▶ _EXERCISE_
What do the lines say from the start of the entries through the one containing "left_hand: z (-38"? Repeat them exactly.

*** SUPPLIED INFORMATION Section Begins ***

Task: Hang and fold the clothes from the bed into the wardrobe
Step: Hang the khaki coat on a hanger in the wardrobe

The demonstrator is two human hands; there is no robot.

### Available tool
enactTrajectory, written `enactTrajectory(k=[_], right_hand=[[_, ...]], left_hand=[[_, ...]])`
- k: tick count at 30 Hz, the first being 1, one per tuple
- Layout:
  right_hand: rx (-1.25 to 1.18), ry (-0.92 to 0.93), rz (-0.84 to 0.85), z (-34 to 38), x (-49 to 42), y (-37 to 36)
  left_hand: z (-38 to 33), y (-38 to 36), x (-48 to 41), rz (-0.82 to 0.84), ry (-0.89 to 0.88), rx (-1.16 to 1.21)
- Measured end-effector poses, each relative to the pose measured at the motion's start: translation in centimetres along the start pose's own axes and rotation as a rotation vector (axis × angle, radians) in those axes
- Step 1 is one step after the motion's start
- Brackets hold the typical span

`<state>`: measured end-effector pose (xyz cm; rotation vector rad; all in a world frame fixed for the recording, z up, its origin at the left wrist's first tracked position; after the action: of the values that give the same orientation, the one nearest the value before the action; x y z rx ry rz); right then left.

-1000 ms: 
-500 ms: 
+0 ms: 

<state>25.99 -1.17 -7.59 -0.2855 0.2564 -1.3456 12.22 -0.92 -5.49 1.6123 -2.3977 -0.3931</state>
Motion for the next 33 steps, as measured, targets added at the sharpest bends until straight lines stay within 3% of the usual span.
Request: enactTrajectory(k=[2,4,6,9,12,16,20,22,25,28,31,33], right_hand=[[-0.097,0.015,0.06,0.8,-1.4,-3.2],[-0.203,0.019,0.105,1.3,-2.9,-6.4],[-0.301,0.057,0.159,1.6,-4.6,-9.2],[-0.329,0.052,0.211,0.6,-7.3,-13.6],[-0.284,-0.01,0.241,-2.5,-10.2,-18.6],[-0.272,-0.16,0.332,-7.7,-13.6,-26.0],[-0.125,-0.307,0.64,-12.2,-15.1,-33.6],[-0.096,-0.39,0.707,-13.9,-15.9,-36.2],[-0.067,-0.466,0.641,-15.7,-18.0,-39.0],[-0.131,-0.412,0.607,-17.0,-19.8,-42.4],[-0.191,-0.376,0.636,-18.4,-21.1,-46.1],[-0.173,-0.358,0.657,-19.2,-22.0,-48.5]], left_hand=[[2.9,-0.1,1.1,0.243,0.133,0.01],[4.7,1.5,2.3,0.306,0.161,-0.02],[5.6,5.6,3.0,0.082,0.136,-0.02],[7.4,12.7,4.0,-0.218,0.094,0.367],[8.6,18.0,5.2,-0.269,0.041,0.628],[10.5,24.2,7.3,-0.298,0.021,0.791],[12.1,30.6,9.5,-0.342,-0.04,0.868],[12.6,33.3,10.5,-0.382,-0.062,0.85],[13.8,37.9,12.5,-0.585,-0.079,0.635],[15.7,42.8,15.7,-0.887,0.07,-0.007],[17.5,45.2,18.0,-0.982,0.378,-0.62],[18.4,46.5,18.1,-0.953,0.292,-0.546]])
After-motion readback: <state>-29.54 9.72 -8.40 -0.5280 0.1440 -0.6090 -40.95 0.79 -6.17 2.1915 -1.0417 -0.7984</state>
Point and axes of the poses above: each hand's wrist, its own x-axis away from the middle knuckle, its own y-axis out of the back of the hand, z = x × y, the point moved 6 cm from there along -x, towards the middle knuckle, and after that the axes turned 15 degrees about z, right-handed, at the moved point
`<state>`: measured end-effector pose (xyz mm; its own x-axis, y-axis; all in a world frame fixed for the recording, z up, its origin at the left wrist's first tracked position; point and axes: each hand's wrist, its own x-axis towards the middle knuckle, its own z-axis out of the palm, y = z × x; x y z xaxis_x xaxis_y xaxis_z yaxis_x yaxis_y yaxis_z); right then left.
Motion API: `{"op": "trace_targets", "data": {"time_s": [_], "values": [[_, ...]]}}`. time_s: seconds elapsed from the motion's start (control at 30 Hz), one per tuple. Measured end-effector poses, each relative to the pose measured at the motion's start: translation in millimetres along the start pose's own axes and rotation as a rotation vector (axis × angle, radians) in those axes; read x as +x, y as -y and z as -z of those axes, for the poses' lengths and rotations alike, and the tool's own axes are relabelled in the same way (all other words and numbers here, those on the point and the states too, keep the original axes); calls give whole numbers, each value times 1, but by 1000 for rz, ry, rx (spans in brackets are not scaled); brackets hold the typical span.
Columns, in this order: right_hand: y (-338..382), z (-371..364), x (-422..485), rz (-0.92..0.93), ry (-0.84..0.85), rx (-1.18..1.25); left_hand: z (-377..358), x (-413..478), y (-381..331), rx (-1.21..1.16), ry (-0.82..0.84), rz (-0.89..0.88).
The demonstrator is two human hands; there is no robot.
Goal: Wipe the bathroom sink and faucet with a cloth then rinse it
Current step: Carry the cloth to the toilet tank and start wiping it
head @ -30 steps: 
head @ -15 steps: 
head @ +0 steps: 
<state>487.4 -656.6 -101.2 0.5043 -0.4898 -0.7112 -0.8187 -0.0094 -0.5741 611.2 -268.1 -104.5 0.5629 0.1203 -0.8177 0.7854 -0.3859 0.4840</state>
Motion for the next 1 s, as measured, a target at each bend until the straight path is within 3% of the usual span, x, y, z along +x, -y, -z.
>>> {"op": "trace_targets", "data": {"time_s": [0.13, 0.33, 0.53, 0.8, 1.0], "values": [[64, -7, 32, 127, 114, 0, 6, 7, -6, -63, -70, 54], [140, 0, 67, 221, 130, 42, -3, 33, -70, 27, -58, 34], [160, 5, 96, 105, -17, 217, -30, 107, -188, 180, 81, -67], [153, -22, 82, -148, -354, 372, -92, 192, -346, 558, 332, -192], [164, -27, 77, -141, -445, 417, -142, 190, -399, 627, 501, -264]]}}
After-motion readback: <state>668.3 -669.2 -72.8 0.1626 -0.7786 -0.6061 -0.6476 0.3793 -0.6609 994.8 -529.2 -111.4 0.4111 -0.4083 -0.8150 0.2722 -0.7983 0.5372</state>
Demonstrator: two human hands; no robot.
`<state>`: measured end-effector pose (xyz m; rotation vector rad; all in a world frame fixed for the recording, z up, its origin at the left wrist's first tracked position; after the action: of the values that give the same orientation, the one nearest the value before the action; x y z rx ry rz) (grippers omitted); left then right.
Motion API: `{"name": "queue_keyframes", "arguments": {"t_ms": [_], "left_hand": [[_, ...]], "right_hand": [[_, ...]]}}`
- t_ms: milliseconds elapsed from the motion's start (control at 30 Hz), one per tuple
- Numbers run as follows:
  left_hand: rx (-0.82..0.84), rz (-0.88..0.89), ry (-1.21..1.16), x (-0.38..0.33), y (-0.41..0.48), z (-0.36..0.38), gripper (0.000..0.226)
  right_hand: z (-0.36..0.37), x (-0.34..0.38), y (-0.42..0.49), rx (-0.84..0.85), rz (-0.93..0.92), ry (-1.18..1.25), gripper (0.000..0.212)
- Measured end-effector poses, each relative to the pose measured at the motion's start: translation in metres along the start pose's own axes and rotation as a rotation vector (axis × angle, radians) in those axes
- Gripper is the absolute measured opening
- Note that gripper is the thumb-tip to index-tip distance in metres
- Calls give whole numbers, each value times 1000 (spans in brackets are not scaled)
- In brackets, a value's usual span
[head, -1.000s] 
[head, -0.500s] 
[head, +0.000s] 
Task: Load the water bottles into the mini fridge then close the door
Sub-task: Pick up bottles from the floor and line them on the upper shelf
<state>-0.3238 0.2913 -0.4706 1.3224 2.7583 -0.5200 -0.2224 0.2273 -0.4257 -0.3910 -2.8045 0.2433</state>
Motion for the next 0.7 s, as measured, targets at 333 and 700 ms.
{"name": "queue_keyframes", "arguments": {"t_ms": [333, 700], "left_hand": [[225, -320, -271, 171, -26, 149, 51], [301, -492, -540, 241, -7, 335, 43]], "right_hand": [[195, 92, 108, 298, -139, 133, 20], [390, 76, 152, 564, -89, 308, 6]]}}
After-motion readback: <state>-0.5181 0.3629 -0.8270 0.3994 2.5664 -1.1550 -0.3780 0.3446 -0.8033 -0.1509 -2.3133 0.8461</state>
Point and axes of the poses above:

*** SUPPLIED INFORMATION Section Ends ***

▶ _SOLUTION FOR THIS EXERCISE_
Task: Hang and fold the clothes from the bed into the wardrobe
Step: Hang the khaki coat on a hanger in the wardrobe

The demonstrator is two human hands; there is no robot.

### Available tool
enactTrajectory, written `enactTrajectory(k=[_], right_hand=[[_, ...]], left_hand=[[_, ...]])`
- k: tick count at 30 Hz, the first being 1, one per tuple
- Layout:
  right_hand: rx (-1.25 to 1.18), ry (-0.92 to 0.93), rz (-0.84 to 0.85), z (-34 to 38), x (-49 to 42), y (-37 to 36)
  left_hand: z (-38 to 33), y (-38 to 36), x (-48 to 41), rz (-0.82 to 0.84), ry (-0.89 to 0.88), rx (-1.16 to 1.21)

Nothing more belongs to this exercise.